By 3 febrero, 2019 No Comments

 

Si importantes son los que llegan a Asturias desde fuera, no menos importantes son los que se quedan en este paraíso a veces cercano al infierno, que se come a sus propios hijos y los regurgita para luego escupirlos a la distancia justa que permite laseñardá. En una región que en tres décadas ha perdido casi 100.000 habitantes, apostar por la zona rural se convierte en un reto, no sólo por emprender, sino por elegir un modo de vida alejado de las grandes ciudades.

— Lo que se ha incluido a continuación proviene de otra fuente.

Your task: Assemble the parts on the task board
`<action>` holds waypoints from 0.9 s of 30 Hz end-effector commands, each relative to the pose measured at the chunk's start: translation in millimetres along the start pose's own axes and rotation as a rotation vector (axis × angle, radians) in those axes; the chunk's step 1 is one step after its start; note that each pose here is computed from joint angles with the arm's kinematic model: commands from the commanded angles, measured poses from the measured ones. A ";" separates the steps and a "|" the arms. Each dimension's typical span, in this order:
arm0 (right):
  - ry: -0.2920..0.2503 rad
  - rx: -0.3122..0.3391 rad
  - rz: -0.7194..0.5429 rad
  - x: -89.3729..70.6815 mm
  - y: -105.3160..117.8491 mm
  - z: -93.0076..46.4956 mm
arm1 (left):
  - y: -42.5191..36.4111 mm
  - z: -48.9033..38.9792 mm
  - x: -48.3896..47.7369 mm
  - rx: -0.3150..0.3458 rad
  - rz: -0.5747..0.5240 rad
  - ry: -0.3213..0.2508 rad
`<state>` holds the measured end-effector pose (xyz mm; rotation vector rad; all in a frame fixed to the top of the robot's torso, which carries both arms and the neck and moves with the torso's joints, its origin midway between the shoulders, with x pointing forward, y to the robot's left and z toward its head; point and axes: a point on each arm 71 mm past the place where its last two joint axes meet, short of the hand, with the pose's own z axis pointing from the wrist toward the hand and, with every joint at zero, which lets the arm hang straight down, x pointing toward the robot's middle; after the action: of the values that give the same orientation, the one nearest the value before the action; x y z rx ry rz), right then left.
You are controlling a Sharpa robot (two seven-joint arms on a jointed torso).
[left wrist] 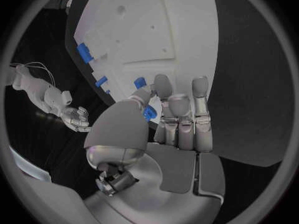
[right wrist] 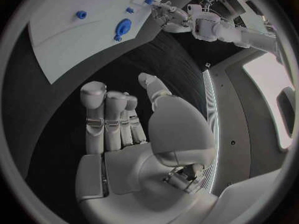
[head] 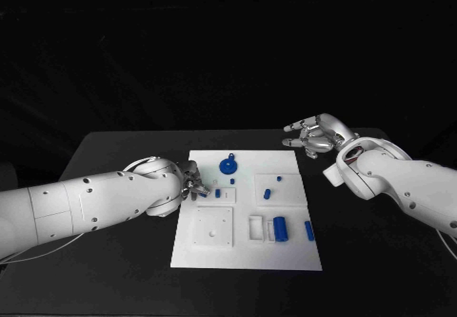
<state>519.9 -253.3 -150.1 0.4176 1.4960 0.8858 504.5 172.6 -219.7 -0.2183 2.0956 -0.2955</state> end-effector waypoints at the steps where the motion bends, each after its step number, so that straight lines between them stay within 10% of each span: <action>1: 0.010 -0.015 -0.007 1.0 1.3 -0.2 | -0.2 0.9 4.8 0.005 0.002 0.008; 27: 0.009 -0.015 -0.008 0.6 0.9 -0.4 | -0.6 1.2 9.2 0.022 0.006 -0.022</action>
<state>519.8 -254.1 -150.1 0.4170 1.4953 0.8847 503.5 171.0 -223.6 -0.2136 2.0713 -0.3059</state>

Demostrar que hay vida y trabajo más allá de las urbes, y siquiera de la zona central de Asturias, es un ejercicio exigente cuando se tiene en cuenta que el 80% de la población está concentrada en este famoso ocho que discurre entre Oviedo, Gijón, Avilés, Mieres y Langreo, mientras que las alas no vuelan por su cuenta porque les falta motor. “Desde los despachos de Oviedo no nos ven; ven inevitable lo que ven. Pero todos no serán tontos… ¿y nadie puede hacer nada?”, reflexiona Antonio Vázquez Rodríguez, Toño Penalcarro, oriundo de Villar de Bullaso, en el concejo de Illano, y afincado en Castrillón de Boal. De igual forma, Jhonatan González Ovalle, con una mano increíble para la pastelería en Cabo Busto (Valdés), se pregunta “si todo lo bueno tiene que estar en la ciudad. Yo quiero que esté aquí, en mi pueblo de 200 habitantes, y ofreciendo una materia prima de primera calidad”.